### Stored data
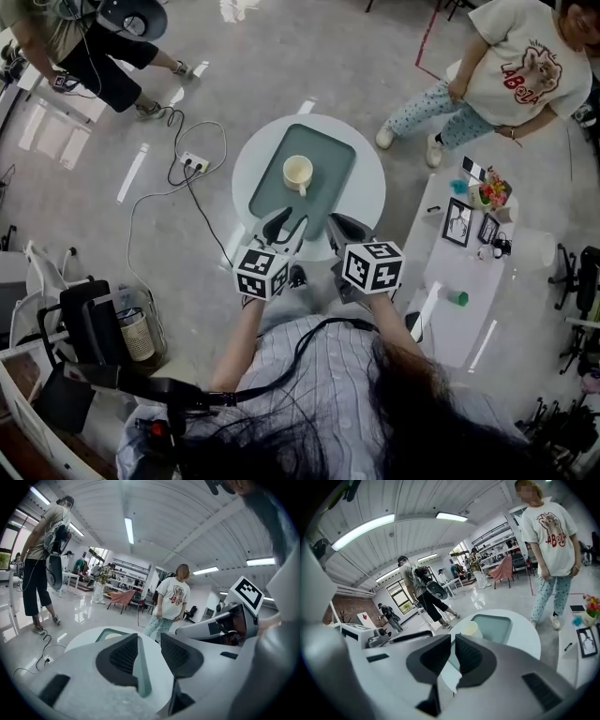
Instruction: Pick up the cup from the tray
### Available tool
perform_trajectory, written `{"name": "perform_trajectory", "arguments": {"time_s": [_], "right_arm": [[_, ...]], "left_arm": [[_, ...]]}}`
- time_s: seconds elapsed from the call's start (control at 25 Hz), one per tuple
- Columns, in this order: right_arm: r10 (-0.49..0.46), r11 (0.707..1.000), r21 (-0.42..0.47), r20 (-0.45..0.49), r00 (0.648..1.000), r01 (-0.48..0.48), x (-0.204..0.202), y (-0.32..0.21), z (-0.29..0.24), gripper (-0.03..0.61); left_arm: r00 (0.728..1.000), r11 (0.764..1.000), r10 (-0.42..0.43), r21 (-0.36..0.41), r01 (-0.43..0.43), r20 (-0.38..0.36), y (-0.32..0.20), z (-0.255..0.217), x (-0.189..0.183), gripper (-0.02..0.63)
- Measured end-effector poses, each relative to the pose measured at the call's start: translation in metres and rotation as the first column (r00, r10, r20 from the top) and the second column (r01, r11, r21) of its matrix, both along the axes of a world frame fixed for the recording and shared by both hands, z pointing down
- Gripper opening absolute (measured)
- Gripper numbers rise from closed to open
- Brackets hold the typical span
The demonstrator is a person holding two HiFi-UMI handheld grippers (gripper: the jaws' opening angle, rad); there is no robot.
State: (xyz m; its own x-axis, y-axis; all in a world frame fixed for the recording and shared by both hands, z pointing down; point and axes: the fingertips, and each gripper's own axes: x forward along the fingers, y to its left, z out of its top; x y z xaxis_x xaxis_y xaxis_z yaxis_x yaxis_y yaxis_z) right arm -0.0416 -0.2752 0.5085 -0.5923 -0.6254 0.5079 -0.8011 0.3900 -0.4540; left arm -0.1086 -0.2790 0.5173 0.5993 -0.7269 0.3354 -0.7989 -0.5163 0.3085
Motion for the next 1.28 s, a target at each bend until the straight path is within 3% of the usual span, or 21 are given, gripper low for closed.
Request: {"name": "perform_trajectory", "arguments": {"time_s": [0.48,0.76,1.08,1.28], "right_arm": [[0.029,0.999,-0.018,-0.023,0.999,-0.029,0.004,-0.015,0.005,0.046],[-0.002,0.999,-0.039,-0.034,0.999,0.001,0.006,-0.029,0.013,0.046],[-0.073,0.995,-0.067,-0.049,0.996,0.069,0.013,-0.067,0.022,0.046],[-0.128,0.989,-0.088,-0.057,0.99,0.123,0.022,-0.09,0.028,0.046]], "left_arm": [[1.0,0.999,0.01,-0.048,-0.01,-0.005,-0.017,0.02,-0.004,0.152],[1.0,0.996,-0.018,-0.083,0.02,0.018,-0.03,0.038,-0.005,0.181],[0.993,0.984,-0.115,-0.135,0.118,0.028,-0.06,0.071,-0.005,0.212],[0.98,0.97,-0.179,-0.15,0.19,0.086,-0.081,0.094,-0.002,0.26]]}}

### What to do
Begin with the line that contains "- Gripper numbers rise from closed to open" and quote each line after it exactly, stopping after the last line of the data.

### Solution to the problem
- Gripper numbers rise from closed to open
- Brackets hold the typical span
The demonstrator is a person holding two HiFi-UMI handheld grippers (gripper: the jaws' opening angle, rad); there is no robot.
State: (xyz m; its own x-axis, y-axis; all in a world frame fixed for the recording and shared by both hands, z pointing down; point and axes: the fingertips, and each gripper's own axes: x forward along the fingers, y to its left, z out of its top; x y z xaxis_x xaxis_y xaxis_z yaxis_x yaxis_y yaxis_z) right arm -0.0416 -0.2752 0.5085 -0.5923 -0.6254 0.5079 -0.8011 0.3900 -0.4540; left arm -0.1086 -0.2790 0.5173 0.5993 -0.7269 0.3354 -0.7989 -0.5163 0.3085
Motion for the next 1.28 s, a target at each bend until the straight path is within 3% of the usual span, or 21 are given, gripper low for closed.
Request: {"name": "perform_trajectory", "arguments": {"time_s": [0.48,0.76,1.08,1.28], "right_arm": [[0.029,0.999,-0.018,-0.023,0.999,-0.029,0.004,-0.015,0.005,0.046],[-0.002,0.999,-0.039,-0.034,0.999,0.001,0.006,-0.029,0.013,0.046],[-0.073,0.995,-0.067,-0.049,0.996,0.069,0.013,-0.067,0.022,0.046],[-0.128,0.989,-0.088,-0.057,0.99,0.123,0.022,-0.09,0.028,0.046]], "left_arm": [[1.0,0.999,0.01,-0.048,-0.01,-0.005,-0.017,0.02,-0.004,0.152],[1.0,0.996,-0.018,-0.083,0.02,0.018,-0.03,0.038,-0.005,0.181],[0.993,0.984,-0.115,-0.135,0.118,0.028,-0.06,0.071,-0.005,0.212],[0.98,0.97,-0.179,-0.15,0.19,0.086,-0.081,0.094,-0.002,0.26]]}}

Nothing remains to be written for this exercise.